Task item: Starting at the line below holding "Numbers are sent" and stopping at the line holding "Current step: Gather", print every line exactly, both ends included, and leave the rest out.

··· Data block ···

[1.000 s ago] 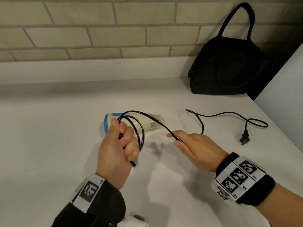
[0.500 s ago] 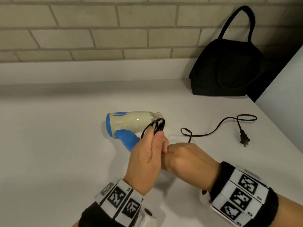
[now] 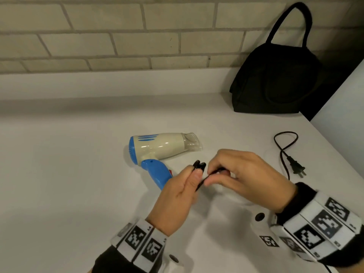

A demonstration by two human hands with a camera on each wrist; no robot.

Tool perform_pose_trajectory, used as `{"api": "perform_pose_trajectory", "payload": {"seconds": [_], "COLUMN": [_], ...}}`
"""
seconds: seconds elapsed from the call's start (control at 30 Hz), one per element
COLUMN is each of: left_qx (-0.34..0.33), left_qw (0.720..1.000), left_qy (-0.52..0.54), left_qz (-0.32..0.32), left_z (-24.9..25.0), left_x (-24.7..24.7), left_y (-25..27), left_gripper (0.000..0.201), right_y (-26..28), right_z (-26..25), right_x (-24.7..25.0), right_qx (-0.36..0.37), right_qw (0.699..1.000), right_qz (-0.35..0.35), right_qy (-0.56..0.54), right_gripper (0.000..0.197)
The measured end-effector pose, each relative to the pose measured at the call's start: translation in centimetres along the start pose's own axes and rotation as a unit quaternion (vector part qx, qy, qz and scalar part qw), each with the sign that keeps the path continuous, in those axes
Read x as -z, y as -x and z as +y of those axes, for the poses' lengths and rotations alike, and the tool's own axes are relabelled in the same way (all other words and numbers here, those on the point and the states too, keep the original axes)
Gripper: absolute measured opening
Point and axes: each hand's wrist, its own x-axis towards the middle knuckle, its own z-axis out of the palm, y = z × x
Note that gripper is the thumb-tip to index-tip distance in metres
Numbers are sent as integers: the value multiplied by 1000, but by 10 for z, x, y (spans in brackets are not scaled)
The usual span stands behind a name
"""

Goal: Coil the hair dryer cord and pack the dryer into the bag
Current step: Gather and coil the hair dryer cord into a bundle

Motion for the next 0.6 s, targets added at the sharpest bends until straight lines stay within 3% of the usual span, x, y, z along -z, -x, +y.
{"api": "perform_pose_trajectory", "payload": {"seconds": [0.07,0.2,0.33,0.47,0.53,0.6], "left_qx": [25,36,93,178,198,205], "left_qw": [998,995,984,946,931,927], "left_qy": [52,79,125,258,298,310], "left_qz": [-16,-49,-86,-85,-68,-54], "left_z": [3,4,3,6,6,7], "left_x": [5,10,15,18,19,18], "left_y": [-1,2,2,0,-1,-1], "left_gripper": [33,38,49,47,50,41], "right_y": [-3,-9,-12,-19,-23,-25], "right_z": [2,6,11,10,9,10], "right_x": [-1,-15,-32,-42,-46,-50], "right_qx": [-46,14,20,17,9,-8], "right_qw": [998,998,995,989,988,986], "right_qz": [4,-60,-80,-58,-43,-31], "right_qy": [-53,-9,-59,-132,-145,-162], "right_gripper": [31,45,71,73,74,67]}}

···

Exercise solution:
Numbers are sent as integers: the value multiplied by 1000, but by 10 for z, x, y (spans in brackets are not scaled)
The usual span stands behind a name
"""

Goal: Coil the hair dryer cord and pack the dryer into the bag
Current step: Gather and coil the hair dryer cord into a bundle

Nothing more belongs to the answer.